**Task brief**
The lines to reproduce from the material below are those from the one containing "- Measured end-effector" through the one containing "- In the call", both included; write them out exactly and add nothing.

= = = = = = =

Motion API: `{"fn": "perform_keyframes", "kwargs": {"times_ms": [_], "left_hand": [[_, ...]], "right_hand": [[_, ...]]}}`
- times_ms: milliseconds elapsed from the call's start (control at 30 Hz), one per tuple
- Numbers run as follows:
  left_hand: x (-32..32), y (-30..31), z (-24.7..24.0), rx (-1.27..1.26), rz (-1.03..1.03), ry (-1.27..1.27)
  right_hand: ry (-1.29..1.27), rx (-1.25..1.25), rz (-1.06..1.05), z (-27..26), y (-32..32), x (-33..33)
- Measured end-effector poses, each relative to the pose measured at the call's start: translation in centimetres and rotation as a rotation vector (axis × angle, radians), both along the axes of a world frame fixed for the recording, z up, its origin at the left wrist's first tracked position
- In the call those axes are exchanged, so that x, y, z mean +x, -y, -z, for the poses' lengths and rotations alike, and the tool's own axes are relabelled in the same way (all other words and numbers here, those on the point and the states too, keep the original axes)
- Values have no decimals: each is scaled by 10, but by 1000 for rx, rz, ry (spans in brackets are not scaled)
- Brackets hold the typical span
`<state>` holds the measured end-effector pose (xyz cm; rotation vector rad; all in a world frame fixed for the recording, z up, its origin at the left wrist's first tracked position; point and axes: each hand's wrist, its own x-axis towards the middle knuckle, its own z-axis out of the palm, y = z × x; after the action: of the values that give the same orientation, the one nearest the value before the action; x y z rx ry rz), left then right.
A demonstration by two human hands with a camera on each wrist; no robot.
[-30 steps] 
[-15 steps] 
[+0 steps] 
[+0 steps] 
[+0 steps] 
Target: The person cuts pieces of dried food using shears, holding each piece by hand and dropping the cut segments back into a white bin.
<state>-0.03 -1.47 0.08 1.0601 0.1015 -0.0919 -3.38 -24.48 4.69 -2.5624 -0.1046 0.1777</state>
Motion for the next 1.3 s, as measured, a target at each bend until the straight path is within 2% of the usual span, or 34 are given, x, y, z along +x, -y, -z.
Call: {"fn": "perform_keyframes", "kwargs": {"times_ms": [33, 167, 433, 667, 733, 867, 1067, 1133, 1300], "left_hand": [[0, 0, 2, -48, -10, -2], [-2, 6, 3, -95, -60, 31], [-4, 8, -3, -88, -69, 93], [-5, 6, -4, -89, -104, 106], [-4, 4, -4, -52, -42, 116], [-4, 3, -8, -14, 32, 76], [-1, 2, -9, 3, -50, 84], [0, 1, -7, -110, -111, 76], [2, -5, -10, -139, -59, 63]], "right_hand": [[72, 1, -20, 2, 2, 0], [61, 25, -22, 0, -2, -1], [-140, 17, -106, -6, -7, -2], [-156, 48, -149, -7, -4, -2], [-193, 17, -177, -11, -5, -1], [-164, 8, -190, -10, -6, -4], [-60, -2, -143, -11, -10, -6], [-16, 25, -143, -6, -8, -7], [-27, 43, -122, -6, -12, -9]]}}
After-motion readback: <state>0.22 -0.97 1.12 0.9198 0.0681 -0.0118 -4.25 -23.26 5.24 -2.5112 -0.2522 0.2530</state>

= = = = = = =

**Worked solution**
- Measured end-effector poses, each relative to the pose measured at the call's start: translation in centimetres and rotation as a rotation vector (axis × angle, radians), both along the axes of a world frame fixed for the recording, z up, its origin at the left wrist's first tracked position
- In the call those axes are exchanged, so that x, y, z mean +x, -y, -z, for the poses' lengths and rotations alike, and the tool's own axes are relabelled in the same way (all other words and numbers here, those on the point and the states too, keep the original axes)

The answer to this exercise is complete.